Back to the story. He told me I wasn't being physical enough with him. I explained that I was feeling the heat of things and that I tend to retreat into myself when that happens, sleeping more than usual (my escape hatch, as it were). I told him that I wanted to work on things but I needed some time (couple of months or so) to get through this hectic period. I told him again that I loved him and wanted to work it out; I just needed time.
Did I take on too much to subconsciously push him away? Was I testing him to see how much he could take? Was he only in it for a physical relationship from the start and deceiving me as to his true intentions? Was I rebound guy? The end result is that he's walked away, and shortly after that walk he went back to his old boyfriend, who's about 18 years his senior. This guy provides things to him (trips, clothes, etc.) that I cannot. We all live in the same small neighborhood and although I haven't run into him in the last couple of months, I see reminders of him consistently. It hurts. I've called a couple of times in an attempt to patch things up and be friendly. The calls have gone unreturned. Did I just go into this thing blind and stupid, and now I'm so mad at myself for not seeing the signs that I'm punishing myself? I know time will help, but I don't think I should be feeling this burned.
What's your take?
Duped or Dolt?
Dear Duped or Dolt,
I don't think you went into this thing blind and stupid at all. I don't see what you could have done differently. The fact is that you lost him and it hurts and it's going to take some time to get over it. And it might take you more time or less time than it might take someone else, but everyone needs time to get over such things. You need as much time as you need. Who can tell how much time that is?
The lack of demonstrative love in your family and your parents' divorce may have left you a little more fragile than others, and this incident may have rekindled an old sense of loneliness and longing, but you'll eventually get over this just like anyone else. It is very common, when you are getting over something, to say, "I don't think it should hurt this much and I don't think it should take this long to get over." It's natural to feel that way.

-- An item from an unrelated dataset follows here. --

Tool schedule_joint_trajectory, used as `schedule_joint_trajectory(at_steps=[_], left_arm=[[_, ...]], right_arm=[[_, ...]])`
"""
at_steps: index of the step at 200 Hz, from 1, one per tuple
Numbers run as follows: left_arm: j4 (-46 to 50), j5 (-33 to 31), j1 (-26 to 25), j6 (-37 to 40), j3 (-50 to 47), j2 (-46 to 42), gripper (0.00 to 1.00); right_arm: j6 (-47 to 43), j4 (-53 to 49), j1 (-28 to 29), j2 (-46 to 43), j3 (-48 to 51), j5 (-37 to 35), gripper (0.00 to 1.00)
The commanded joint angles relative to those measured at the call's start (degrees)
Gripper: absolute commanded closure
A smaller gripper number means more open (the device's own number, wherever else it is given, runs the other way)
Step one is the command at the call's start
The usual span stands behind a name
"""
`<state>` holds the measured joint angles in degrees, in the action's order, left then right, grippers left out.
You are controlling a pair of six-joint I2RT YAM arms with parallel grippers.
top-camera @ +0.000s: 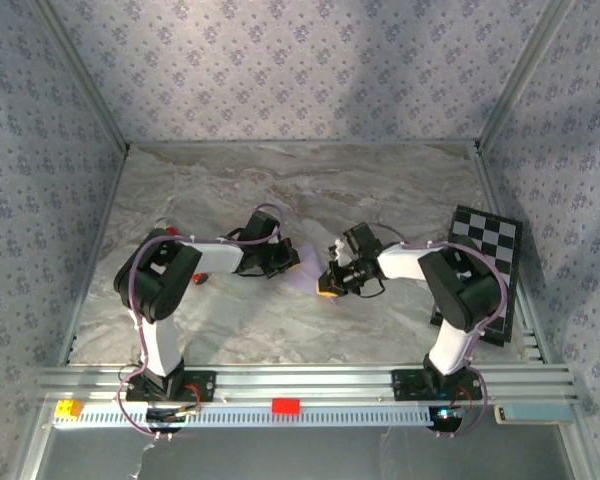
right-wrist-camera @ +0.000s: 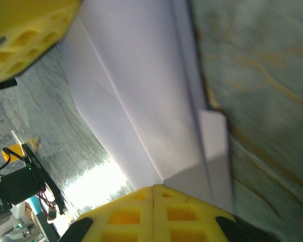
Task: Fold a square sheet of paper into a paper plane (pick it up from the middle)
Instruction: Fourth fold the wing at the center of the table.
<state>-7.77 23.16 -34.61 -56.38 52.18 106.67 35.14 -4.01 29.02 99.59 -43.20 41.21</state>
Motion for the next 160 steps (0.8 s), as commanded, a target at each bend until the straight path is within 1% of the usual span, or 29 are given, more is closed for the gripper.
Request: schedule_joint_trajectory(at_steps=[1, 7, 20, 35, 55, 80, 113, 124, 131, 160], left_arm=[[3.7, -4.1, 0.2, 1.2, -1.1, 2.9, 0.97], [3.7, -4.0, 0.2, 1.2, -1.0, 2.9, 0.97], [3.7, -4.0, 0.1, 1.2, -1.0, 2.9, 0.97], [3.7, -4.0, 0.0, 1.1, -1.0, 2.8, 0.97], [3.6, -3.9, -0.2, 1.1, -0.9, 3.0, 0.97], [3.7, -4.0, -0.1, 1.3, -0.7, 2.8, 0.97], [4.1, -4.3, 0.5, 1.8, -0.4, 2.4, 0.96], [4.2, -4.2, 0.9, 2.1, -0.4, 2.5, 0.96], [4.3, -4.1, 1.2, 2.4, -0.3, 2.5, 0.96], [4.6, -4.0, 3.1, 3.1, -0.4, 2.0, 0.96]], right_arm=[[0.4, -0.2, -1.3, -3.6, 3.7, 2.5, 0.93], [1.9, 0.2, -1.4, -4.8, 3.9, 2.9, 0.93], [1.6, -0.8, -1.2, -7.4, 2.7, 3.3, 0.93], [1.3, -2.7, -1.0, -7.9, 0.1, 2.6, 0.94], [1.3, -4.3, -1.0, -3.4, -4.1, 0.5, 0.93], [1.3, -3.3, -0.6, 2.5, -6.9, 0.2, 0.94], [1.3, -4.8, -0.2, 3.6, -5.1, -3.0, 1.00], [1.3, -5.2, -0.2, 3.3, -3.8, -4.0, 1.00], [-0.6, -5.1, -0.3, 3.2, -2.8, -4.2, 1.00], [-0.4, -4.2, -0.3, 3.6, 0.1, -5.1, 1.00]])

The truth is, it's going to hurt for a while and it's going to take some time to get over.
Meanwhile, while you're getting over it, treat yourself kindly. Don't punish yourself. Think of yourself as having been in an accident and needing a little convalescence. Give yourself permission to stay home from school. It sounds like you're quite an athlete and very busy; you may need to set aside some time just for this. That's OK. You didn't do anything wrong, and you didn't miss any signals. You just got injured, and now you have to recuperate.